▶ **Problem details**
Some lines below may hold the string "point". Count them and give only the total.

*** Given data Section Begins ***

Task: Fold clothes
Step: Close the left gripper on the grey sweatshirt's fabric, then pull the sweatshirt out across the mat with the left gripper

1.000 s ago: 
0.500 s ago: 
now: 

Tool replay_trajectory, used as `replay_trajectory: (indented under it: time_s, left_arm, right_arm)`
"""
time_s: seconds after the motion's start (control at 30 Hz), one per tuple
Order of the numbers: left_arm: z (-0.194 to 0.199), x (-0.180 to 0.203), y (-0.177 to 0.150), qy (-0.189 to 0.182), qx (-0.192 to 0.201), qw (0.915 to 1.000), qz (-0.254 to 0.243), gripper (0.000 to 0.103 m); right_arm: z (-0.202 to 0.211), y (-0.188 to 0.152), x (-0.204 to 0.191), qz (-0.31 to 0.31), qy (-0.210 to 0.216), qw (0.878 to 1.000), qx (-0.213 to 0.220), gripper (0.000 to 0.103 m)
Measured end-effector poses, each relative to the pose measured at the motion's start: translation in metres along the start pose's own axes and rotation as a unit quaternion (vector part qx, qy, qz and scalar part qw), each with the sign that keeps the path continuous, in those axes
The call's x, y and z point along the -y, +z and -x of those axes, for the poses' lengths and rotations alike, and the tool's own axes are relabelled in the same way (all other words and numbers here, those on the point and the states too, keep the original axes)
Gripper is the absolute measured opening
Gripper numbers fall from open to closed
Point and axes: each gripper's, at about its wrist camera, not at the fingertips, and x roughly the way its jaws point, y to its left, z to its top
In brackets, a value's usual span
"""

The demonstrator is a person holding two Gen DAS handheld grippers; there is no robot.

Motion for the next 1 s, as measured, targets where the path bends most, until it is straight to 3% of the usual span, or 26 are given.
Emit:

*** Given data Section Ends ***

▶ **Written response**
2